Le projet a ajouté plus de 2 200 nouveaux branchements d'égout domestiques, réhabilité ou construit 117 km de réseaux d'égouts, construit 3 500 installations d'assainissement sur site améliorées, et édifié la station de traitement des boues de vidange de Manchinchi, qui a donné à 264 000 personnes accès à une gestion améliorée des boues de vidange.
Le projet a dépassé ses propres objectifs : plus de 345 000 habitants (contre un objectif de 305 000) ont obtenu accès à un assainissement amélioré, dont la moitié des femmes. La réactivité de l'exploitant s'est également nettement améliorée : la part des plaintes pour obstruction d'égout résolues en 48 heures est passée de 28 % à 100 %.

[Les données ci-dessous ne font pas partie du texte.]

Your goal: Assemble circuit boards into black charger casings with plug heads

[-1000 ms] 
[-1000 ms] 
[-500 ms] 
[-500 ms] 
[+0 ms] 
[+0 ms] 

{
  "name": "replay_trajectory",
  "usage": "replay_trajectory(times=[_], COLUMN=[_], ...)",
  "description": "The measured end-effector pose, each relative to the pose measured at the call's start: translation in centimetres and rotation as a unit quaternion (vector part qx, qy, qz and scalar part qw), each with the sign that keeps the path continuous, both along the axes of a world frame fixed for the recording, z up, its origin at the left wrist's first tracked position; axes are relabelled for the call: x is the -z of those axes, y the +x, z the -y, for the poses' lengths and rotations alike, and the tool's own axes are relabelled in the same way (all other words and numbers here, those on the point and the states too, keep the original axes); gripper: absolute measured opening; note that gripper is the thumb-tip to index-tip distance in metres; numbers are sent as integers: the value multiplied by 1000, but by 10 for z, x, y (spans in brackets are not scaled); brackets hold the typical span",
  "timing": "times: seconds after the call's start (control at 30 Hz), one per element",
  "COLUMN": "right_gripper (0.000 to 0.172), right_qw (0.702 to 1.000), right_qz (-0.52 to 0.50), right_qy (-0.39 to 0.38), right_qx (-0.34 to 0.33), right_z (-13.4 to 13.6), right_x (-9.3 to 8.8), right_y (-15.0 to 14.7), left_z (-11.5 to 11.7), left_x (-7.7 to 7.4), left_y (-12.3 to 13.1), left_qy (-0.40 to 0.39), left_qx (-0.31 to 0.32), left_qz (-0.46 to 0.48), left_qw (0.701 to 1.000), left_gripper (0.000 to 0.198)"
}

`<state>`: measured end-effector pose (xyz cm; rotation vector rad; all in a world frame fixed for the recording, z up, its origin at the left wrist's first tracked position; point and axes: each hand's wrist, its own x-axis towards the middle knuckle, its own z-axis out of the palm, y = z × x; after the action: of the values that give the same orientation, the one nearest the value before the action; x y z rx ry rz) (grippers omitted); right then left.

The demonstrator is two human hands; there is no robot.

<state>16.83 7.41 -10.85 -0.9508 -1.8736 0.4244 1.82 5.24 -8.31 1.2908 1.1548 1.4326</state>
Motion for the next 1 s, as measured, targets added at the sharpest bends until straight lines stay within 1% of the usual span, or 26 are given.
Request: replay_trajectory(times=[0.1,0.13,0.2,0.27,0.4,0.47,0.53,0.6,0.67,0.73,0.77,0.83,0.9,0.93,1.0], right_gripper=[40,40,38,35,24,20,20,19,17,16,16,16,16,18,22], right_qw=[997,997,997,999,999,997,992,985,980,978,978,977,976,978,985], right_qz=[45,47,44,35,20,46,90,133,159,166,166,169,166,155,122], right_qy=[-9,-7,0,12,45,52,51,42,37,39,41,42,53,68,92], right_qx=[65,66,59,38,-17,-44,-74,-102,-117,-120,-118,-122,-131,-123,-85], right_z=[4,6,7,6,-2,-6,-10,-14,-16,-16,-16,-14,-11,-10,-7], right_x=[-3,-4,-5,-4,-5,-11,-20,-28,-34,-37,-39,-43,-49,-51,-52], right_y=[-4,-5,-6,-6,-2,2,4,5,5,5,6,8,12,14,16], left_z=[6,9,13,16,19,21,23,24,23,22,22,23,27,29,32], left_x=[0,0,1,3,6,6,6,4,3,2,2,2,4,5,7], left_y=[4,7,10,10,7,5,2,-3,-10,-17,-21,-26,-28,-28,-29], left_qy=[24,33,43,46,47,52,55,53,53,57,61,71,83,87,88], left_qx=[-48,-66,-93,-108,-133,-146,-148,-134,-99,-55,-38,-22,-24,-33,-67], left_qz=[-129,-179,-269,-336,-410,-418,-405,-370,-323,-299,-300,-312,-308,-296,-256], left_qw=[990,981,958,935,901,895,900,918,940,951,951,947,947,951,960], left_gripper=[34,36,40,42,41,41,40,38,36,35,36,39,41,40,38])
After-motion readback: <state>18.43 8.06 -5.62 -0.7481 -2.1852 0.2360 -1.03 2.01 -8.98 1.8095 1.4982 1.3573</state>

Le projet s'inscrit dans le programme plus large, et toujours en expansion, d'assainissement de Lusaka en Zambie (un effort estimé à 300 millions de USD cofinancé par la Banque mondiale, la Banque africaine de développement, l'UE et la KfW). Même à sa propre échelle, le projet d'assainissement de Lusaka n'a touché qu'environ un sixième des quelque 2,2 millions d'habitants du district de Lusaka, et son propre plan d'action de réinstallation reconnaît un empiètement des travaux sur des terrains périurbains — jardins potagers et murs de clôture — utilisés de manière informelle par les riverains le long du corridor des travaux. De vastes quartiers informels ailleurs dans la ville restent largement en dehors du réseau réhabilité, ce qui souligne qu'il s'agit d'une réponse bien exécutée mais partielle au déficit d'assainissement de Lusaka, et non d'une solution à l'échelle de la ville.